Сергей Есенин. Биография - стр. 55
Сложнее с “верой”, с “чаемой новой правдой”. Как мы уже отмечали, христианская образность есенинских революционных поэм не обманывает Ходасевича: “Говорить о христианстве Есенина было бы рискованно.
У него христианство – не содержание, а форма, и употребление христианской терминологии приближается к литературному приему”[371]. Но возникает вопрос: а не является ли “формой” и не “приближается” ли “к литературному приему” также и есенинский языческий, мужицкий миф?
Об этом многое, наверное, могли бы поведать филологи формальной школы, вооружившись своими излюбленными терминами, такими как “мотивировка”, “искусство как прием”, “обострение материала”. Увы, формалисты явно недооценивали нутряного поэта: кто только не вдохновлял их на смелые концепции, вплоть до есенинского эпигона Василия Казина, но никак не сам Есенин. Б. Эйхенбаум парадоксальные “мотивировки” охотно приписывал даже Л. Толстому: толстовское стремление к народности будто бы объясняется “борьбой за литературную власть”, требующей “перехватить у народников материал”, а духовные и жизненные “искания” “нужны Толстому не сами по себе, а чтобы создать для себя нужную писательскую атмосферу”[372]. Эти схемы были хороши своим научным остроумием и провокативностью, но Л. Толстого почти не задевали; казалось, еще немного, и ученый договорится до того, что и предсмертное бегство писателя из Ясной Поляны – тоже ход в литературной борьбе. Шкловский, в свою очередь, сводил к формализму творчество В. Розанова (для которого “прием <…> важен, а не мысли”) или Андрея Белого (которому антропософия нужна “как предлог для создания приема”[373]) – и опять-таки не без натяжек. Есенина же тогдашняя филологическая наука “проморгала”. “Крестьянский поэт” предстает у формалистов обреченным лишь на “голую эмоцию” [374]; в суждениях о есенинской “литературной личности” опоязовцам подчас изменяет даже их фирменный стиль: “хрупкая, богомольная, нежная и восторженная душа”[375]. А ведь именно Есенину парадоксы опоязовцев были бы как раз впору, в его творчестве и биографии они могли бы найти замечательное – и вовсе не тривиальное – подтверждение своевременности формального метода.
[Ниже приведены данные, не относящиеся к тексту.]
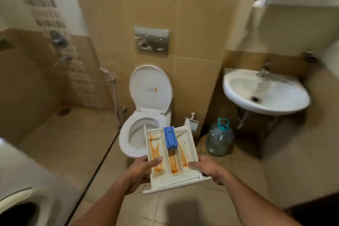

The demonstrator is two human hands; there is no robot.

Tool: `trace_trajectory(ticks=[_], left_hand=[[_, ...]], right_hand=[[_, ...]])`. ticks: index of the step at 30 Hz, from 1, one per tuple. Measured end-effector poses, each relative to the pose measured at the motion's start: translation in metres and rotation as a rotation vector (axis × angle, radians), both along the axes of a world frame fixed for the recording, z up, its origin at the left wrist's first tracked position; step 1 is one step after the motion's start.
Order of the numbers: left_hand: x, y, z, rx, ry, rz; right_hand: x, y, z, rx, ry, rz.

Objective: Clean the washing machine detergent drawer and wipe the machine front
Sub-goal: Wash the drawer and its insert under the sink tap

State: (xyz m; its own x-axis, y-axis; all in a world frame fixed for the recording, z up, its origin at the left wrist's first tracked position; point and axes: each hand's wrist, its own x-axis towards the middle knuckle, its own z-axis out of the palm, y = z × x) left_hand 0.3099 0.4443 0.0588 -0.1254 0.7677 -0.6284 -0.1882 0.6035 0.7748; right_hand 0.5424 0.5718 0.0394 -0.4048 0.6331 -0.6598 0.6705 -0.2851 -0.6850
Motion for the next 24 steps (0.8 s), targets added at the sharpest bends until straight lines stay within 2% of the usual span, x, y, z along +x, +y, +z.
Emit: trace_trajectory(ticks=[5, 11, 16, 24], left_hand=[[0.114, 0.126, -0.008, -0.024, -0.042, -0.074], [0.248, 0.242, 0.012, 0.026, -0.067, -0.064], [0.307, 0.326, 0.028, 0.017, -0.162, -0.002], [0.360, 0.479, 0.024, 0.044, -0.348, 0.182]], right_hand=[[0.132, 0.097, 0.014, 0.010, -0.056, -0.102], [0.252, 0.220, 0.054, 0.106, -0.207, -0.085], [0.301, 0.317, 0.084, 0.343, -0.273, -0.215], [0.328, 0.446, 0.090, 0.497, -0.153, -0.413]])
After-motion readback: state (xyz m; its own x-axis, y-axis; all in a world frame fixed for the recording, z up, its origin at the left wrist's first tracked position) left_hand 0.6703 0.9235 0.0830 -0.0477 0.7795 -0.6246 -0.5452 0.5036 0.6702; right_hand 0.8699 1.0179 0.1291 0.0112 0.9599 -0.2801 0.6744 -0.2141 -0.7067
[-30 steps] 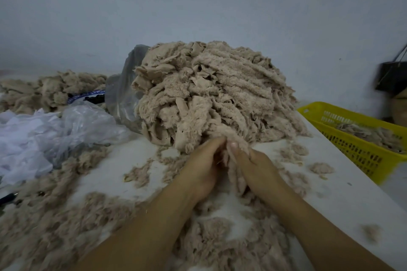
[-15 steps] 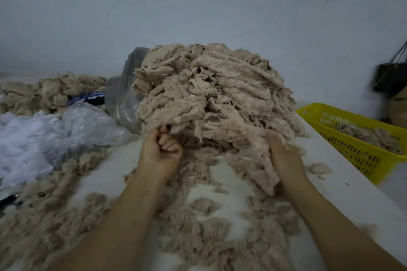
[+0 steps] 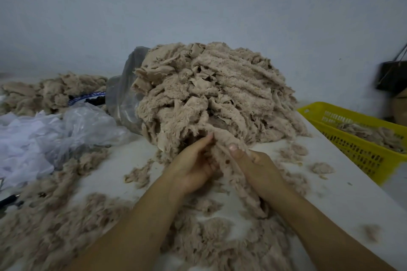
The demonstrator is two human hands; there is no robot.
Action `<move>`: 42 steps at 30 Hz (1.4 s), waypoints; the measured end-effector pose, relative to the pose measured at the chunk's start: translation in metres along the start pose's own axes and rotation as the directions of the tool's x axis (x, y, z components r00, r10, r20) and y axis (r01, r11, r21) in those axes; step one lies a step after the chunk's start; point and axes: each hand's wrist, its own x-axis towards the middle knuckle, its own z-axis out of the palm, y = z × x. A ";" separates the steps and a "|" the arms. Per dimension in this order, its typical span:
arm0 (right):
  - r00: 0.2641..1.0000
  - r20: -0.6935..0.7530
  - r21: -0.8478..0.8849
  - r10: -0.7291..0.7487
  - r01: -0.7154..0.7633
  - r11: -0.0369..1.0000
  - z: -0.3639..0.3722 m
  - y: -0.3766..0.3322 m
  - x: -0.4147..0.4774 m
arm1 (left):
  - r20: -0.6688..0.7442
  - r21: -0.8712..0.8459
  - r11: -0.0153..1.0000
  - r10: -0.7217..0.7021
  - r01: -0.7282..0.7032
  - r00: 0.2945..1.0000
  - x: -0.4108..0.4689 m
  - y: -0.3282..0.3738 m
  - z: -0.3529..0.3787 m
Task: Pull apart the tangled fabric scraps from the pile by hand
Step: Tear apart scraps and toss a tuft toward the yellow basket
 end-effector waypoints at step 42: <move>0.947 0.223 0.096 0.230 -0.256 0.962 -0.015 -0.013 0.001 | -0.066 -0.297 0.908 0.289 -0.296 0.955 -0.002 0.016 -0.003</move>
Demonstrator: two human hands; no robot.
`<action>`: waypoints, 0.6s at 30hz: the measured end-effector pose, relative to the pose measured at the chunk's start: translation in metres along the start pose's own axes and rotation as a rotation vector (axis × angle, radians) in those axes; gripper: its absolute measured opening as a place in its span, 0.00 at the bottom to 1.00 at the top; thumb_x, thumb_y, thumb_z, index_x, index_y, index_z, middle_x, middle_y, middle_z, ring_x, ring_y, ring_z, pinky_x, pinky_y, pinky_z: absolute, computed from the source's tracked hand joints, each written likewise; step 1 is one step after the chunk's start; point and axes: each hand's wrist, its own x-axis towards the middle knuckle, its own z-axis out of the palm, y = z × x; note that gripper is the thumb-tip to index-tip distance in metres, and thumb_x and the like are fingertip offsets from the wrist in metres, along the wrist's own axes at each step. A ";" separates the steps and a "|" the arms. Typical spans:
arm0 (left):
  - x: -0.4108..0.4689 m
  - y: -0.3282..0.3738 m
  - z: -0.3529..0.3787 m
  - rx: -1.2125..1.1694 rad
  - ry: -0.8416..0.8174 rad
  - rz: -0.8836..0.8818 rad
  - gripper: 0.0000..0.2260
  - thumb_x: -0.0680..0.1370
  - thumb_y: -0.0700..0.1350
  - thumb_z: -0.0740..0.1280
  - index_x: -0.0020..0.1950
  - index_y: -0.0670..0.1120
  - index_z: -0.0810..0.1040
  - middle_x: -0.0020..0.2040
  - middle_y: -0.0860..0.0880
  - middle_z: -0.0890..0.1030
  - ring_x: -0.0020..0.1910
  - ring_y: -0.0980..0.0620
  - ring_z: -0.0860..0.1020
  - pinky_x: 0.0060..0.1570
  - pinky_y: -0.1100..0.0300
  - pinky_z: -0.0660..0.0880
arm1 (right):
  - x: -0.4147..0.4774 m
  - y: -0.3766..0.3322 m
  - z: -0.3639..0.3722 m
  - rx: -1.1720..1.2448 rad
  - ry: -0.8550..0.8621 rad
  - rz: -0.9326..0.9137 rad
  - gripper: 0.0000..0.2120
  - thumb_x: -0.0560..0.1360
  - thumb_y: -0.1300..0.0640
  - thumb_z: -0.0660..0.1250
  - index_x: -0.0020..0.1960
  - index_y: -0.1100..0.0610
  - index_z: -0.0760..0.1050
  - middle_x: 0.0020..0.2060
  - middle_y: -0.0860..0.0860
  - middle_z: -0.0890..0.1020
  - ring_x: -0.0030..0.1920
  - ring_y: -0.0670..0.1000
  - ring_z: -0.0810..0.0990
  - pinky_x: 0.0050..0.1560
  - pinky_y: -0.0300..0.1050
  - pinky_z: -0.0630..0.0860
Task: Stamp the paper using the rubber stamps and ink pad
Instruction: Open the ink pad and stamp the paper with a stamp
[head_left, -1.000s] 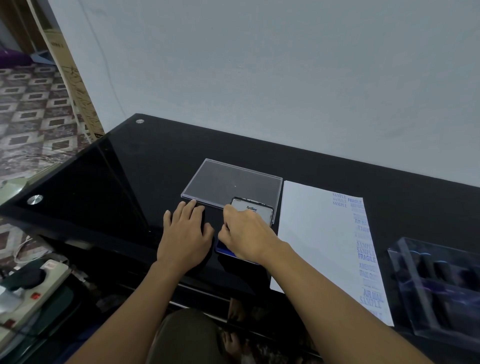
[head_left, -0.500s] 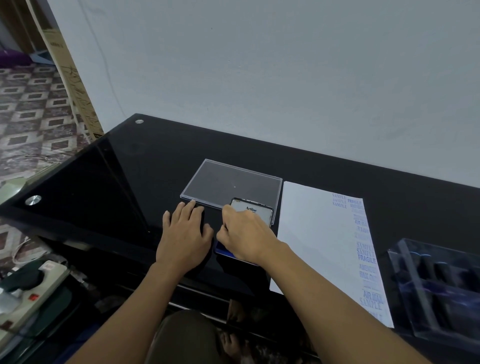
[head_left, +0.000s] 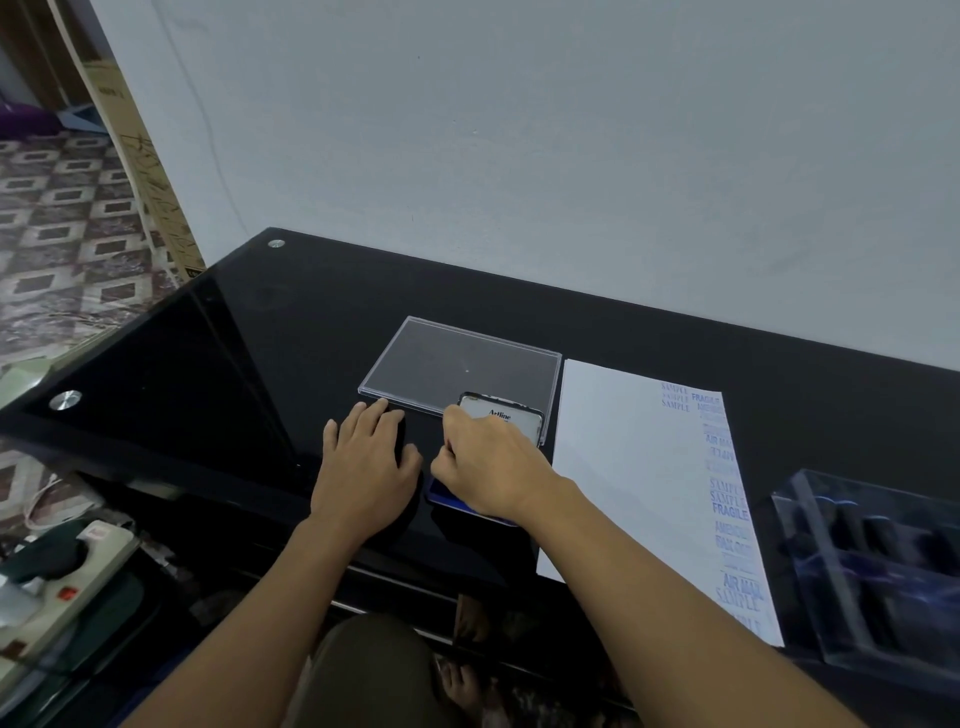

“Практика” Есенина и “теория” формалистов имеют общие исторические корни. В пореволюционные годы как литература, так и филология играли по правилам “qui pro quo”: поэтическая поза и политическая позиция, расчетливые литературные приемы и выстраданные идеи постоянно менялись местами. В то время решительно никому нельзя было верить на слово. Например, А. Н. Толстой обличал “эстетов, формовщиков, стилистов, красочников”[376]. И это при том, что его сила заключалась как раз в сноровке “формовщика” и “стилиста”. Поэтому саморазоблачение отрицательного героя толстовского романа: “Россия – это “что”, а мы – это “как”” – вполне могло восприниматься как авторское кредо, а призывный вопрос положительного героя: “В Россию, в русский народ веришь?” – маскирующим это кредо приемом. Есенин, с его нутряным чутьем и стремительной интуицией, не мог не уловить эту тенденцию – “экспансии”, “империализации” приема[377], выдвижения “как” за счет “что”.
В своей “Автобиографии” 1923 года он написал: “…работал с эсерами не как партийный, а как поэт”[378]. Можно было бы заострить эту фразу: в работе с эсерами и в своей революционной деятельности Есенин решал поэтические задачи – и только. Революция была необходима Есенину как поэту для “борьбы за литературную власть” и создания “нужной писательской атмосферы”; “революционность” он использовал как прием; мечту о мужицком царстве – как “предлог”, “мотивировку”.